• WORK ORDER
Whenever the word "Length" shows up in a line of the data, copy that line.

BEGIN SUPPLIED DATA

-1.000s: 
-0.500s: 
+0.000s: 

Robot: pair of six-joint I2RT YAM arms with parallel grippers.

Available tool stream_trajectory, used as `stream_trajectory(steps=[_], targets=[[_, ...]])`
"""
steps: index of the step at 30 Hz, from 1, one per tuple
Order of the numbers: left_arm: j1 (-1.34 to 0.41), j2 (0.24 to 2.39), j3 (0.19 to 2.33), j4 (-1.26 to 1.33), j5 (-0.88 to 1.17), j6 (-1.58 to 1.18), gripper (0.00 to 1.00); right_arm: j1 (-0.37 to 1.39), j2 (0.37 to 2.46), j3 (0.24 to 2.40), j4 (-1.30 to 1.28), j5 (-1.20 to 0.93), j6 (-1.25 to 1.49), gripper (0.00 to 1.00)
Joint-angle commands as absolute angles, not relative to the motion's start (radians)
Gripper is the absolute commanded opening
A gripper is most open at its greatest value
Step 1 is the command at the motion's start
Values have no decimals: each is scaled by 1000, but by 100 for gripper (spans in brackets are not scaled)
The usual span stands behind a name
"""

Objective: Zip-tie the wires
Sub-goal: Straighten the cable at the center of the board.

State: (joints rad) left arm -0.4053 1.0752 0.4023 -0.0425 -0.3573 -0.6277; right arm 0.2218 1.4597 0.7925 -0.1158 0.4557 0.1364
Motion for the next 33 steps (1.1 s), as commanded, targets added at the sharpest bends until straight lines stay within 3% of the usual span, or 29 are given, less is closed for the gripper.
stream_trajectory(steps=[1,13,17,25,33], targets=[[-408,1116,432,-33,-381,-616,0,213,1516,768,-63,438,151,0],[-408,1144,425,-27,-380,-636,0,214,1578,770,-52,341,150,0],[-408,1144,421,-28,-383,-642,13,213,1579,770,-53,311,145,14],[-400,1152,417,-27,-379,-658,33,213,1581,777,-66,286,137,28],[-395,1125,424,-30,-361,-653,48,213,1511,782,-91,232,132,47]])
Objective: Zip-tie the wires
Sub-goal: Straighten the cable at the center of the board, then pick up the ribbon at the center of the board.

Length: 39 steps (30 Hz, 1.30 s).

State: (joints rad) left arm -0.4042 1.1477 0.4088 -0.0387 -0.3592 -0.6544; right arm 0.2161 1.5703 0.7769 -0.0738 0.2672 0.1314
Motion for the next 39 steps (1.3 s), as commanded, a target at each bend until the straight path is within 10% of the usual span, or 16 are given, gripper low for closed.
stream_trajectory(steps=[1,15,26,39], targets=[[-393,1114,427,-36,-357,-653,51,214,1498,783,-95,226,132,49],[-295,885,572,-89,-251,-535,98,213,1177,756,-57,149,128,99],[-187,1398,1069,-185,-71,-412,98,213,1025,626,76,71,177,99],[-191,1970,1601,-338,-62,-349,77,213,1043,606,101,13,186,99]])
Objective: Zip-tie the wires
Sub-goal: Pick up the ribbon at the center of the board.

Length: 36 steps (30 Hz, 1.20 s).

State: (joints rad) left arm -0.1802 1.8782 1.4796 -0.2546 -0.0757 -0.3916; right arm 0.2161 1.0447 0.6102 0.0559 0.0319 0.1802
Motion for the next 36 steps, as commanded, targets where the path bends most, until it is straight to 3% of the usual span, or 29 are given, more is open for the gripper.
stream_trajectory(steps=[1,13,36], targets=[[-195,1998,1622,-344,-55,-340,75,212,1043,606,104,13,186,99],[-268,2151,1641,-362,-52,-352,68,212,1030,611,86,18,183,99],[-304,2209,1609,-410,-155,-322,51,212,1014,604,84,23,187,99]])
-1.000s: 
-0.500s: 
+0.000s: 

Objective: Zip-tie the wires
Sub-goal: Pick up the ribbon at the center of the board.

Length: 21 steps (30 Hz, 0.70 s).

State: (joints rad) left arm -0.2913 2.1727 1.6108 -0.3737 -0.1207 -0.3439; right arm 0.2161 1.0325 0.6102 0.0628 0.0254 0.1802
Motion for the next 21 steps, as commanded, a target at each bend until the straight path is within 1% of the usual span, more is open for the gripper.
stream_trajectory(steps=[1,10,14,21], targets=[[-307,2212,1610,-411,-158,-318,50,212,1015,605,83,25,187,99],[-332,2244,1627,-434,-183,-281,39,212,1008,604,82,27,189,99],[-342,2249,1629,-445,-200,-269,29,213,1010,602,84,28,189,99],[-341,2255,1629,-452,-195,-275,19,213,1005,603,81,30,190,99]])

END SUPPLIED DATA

• YOUR RESPONSE
Length: 39 steps (30 Hz, 1.30 s).
Length: 36 steps (30 Hz, 1.20 s).
Length: 21 steps (30 Hz, 0.70 s).

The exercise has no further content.